WORK REQUEST ▸
Every line of the material below that contains the string "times" must appear in the answer.

=-=-=

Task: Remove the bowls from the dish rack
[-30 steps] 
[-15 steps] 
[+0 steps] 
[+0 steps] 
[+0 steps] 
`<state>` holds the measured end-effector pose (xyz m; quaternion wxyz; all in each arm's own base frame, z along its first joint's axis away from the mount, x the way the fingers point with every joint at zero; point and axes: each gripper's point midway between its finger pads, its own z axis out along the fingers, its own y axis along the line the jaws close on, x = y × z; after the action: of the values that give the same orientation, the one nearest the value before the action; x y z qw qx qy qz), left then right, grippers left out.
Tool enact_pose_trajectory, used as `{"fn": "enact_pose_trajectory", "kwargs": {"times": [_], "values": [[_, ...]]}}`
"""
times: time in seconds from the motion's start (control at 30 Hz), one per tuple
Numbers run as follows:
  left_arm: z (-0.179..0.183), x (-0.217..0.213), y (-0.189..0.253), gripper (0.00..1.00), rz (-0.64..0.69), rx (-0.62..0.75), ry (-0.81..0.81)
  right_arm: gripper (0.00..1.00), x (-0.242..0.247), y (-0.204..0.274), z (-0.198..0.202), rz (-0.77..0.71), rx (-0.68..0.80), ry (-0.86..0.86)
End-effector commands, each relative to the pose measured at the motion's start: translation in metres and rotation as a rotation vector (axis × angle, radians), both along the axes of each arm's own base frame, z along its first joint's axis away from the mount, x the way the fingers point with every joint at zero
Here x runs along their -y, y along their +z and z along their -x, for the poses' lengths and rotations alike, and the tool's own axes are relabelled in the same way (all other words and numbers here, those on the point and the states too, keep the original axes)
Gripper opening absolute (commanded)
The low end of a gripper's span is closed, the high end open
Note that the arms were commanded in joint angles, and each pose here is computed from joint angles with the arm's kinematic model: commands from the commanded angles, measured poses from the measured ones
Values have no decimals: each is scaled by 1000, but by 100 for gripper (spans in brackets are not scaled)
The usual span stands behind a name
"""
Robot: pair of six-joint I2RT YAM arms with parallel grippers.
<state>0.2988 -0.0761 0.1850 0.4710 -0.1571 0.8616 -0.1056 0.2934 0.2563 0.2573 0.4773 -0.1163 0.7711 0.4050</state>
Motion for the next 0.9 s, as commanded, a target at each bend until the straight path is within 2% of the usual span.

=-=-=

EXERCISE RESULT ▸
Tool enact_pose_trajectory, used as `{"fn": "enact_pose_trajectory", "kwargs": {"times": [_], "values": [[_, ...]]}}`
times: time in seconds from the motion's start (control at 30 Hz), one per tuple

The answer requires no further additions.